Collection Policy” means with respect to (i) the initial Servicer and any Subservicer, the customary servicing practices of Regional Management attached hereto as Exhibit E and (ii) any Successor Servicer, the customary servicing practices of such Successor Servicer, in each case as such customary servicing practices may be changed from time to time pursuant to this Agreement.

Collections” means, with respect to any Collection Period and the related Payment Date, (i) all cash collections and other cash proceeds of any Receivable or any other Collateral received by the Servicer (including from an Originator, the Borrower or a Subservicer) from or on behalf of any Obligor in payment of any amounts owed in respect of such Receivable, including Release Amounts deposited in the Collection Account pursuant to Sections 5.04 and 7.03(c), investment earnings in the Collection Account and the Reserve Account and Liquidation Proceeds, (ii) any other funds received by the Servicer (including from an Originator, the Borrower or a Subservicer) with respect to any Receivable (exclusive of ancillary fees (other than extension fees and late fees) which may be retained by the Servicer or the related Subservicer) or any other Collateral, (iii) all payments received by the Borrower pursuant to any Hedging Agreement or Hedge Transaction and (iv) all amounts received as proceeds of the Collateral sold pursuant to Section 10.02(c); in each case received during or in respect of such Payment Date and Collection Period.

Commercial Paper Notes” means any short-term promissory notes issued by or on behalf of a Conduit Lender with respect to financing any Loan hereunder.
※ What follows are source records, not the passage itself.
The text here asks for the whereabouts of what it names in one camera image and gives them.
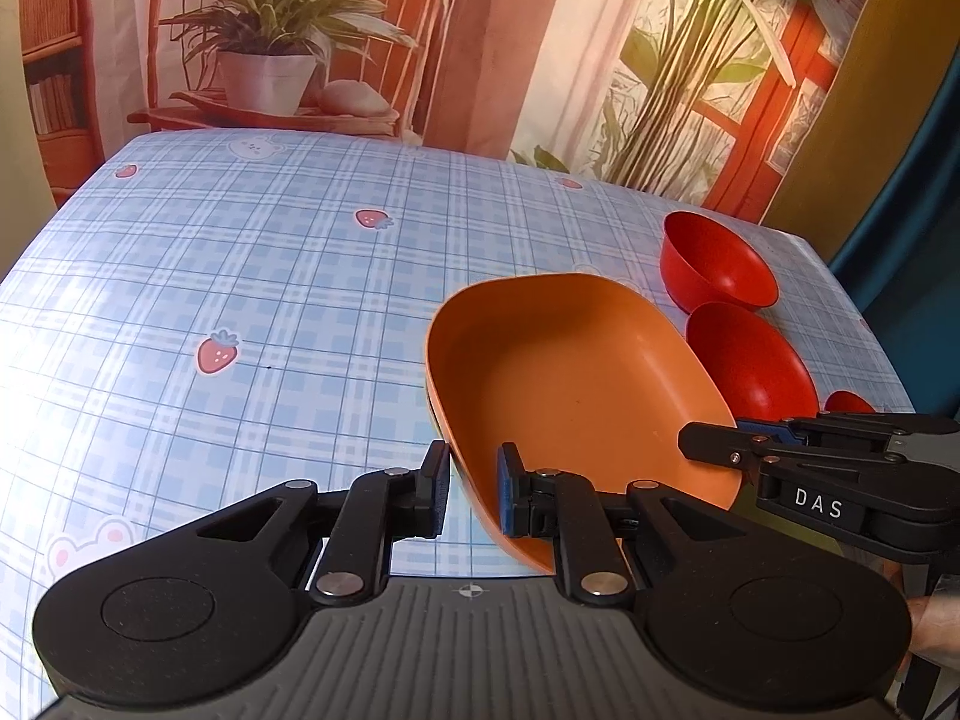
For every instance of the red bowl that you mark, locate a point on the red bowl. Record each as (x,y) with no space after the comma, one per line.
(757,371)
(845,402)
(703,261)

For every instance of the blue plaid tablecloth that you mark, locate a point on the blue plaid tablecloth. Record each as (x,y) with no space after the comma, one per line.
(221,325)

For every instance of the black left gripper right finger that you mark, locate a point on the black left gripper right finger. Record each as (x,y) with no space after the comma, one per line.
(581,526)

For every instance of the yellow curtain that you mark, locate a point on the yellow curtain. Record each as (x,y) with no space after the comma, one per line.
(898,56)

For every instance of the orange rectangular plate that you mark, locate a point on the orange rectangular plate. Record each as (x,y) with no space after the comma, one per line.
(579,372)

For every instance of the right hand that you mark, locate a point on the right hand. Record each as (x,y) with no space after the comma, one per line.
(936,629)

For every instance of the blue curtain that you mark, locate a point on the blue curtain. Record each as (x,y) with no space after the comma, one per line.
(900,266)

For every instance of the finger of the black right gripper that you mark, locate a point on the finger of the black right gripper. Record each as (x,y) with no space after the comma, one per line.
(727,447)
(849,426)

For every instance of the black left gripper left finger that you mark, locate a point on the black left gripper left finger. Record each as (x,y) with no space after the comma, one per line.
(353,532)

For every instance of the printed room backdrop cloth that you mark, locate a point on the printed room backdrop cloth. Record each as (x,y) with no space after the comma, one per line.
(701,101)
Commitment” means, with respect to any Lender Group as of any day, the commitment of such Lender Group to fund Loans in an aggregate amount not to exceed the amount set forth with respect to such Lender Group in the related Lender Supplement, as such amount may be modified in accordance with the terms hereof.
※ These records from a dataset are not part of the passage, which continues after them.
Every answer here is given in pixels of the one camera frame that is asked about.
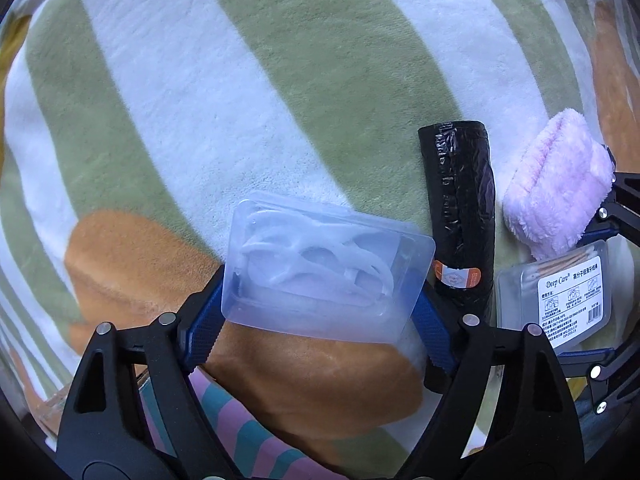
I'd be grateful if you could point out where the pink fluffy headband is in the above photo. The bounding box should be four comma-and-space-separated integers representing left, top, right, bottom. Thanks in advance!
502, 108, 615, 261

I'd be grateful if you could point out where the clear cotton swab box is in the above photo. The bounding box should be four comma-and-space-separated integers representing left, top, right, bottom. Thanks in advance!
497, 240, 612, 354

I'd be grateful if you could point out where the black trash bag roll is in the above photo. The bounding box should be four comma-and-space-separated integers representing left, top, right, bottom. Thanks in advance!
418, 120, 496, 320

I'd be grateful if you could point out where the clear floss pick case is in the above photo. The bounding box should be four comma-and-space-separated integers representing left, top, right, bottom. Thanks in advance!
221, 192, 436, 344

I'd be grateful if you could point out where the cardboard box with pink lining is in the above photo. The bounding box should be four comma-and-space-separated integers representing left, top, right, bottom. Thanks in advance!
29, 366, 352, 480

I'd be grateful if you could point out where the striped floral blanket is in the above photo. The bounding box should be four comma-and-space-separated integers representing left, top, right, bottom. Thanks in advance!
0, 0, 640, 480
Committed Lender” means any Lender that is designated as a Committed Lender in a Lender Supplement or in the Assignment and Acceptance pursuant to which it became a party to this Agreement, and any assignee of such Lender to the extent of the portion of such Lender Group’s Commitment assumed by such assignee pursuant to its respective Assignment and Acceptance.

Commodity Exchange Act” means the Commodity Exchange Act of 1936, as amended.

Computershare” means Computershare Trust Company, N.A., acting through its Corporate Trust Services division.

Computershare Fee Letter” means, with respect to the Securities Intermediary and the Backup Servicer, the Schedule of Fees, dated as of January 13, 2023, between Computershare, the Borrower and/or Regional Management.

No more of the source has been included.